### Work to complete
Spot each line in the data below containing "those" and copy it.
-------------------------
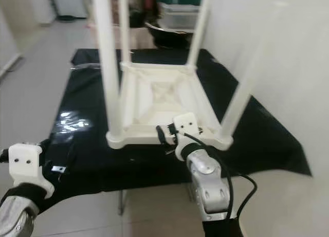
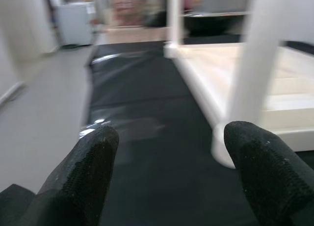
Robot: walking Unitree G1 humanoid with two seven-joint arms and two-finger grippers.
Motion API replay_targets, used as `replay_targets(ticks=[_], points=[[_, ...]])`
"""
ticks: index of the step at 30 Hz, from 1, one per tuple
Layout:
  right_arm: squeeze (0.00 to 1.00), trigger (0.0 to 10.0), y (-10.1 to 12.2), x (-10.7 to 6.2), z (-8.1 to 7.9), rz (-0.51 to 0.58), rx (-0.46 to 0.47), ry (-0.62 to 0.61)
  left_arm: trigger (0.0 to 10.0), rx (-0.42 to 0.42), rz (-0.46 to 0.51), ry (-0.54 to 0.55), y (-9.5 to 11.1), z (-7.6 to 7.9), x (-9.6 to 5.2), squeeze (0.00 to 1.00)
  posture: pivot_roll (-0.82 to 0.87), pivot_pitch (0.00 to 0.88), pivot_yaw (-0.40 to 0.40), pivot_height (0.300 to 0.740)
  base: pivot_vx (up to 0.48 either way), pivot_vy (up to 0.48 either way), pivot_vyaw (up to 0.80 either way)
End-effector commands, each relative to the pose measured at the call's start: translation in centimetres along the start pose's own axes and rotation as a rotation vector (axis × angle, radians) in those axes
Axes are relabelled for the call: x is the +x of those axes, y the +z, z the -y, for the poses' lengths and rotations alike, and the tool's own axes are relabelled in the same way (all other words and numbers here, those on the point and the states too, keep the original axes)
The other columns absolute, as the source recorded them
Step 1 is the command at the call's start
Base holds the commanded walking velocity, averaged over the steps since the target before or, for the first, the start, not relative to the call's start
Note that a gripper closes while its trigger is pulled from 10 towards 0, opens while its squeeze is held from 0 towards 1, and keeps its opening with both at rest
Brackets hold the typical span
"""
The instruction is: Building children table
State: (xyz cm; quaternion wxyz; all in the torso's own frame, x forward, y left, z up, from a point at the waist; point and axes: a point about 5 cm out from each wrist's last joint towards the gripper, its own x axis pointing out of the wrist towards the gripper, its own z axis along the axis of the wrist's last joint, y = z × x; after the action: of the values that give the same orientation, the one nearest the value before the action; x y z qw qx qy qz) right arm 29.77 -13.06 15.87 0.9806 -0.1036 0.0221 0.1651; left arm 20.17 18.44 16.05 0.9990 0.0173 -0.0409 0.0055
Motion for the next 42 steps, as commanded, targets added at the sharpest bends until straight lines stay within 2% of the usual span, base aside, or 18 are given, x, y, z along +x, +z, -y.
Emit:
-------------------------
### Task output
End-effector commands, each relative to the pose measured at the call's start: translation in centimetres along the start pose's own axes and rotation as a rotation vector (axis × angle, radians) in those axes
Axes are relabelled for the call: x is the +x of those axes, y the +z, z the -y, for the poses' lengths and rotations alike, and the tool's own axes are relabelled in the same way (all other words and numbers here, those on the point and the states too, keep the original axes)

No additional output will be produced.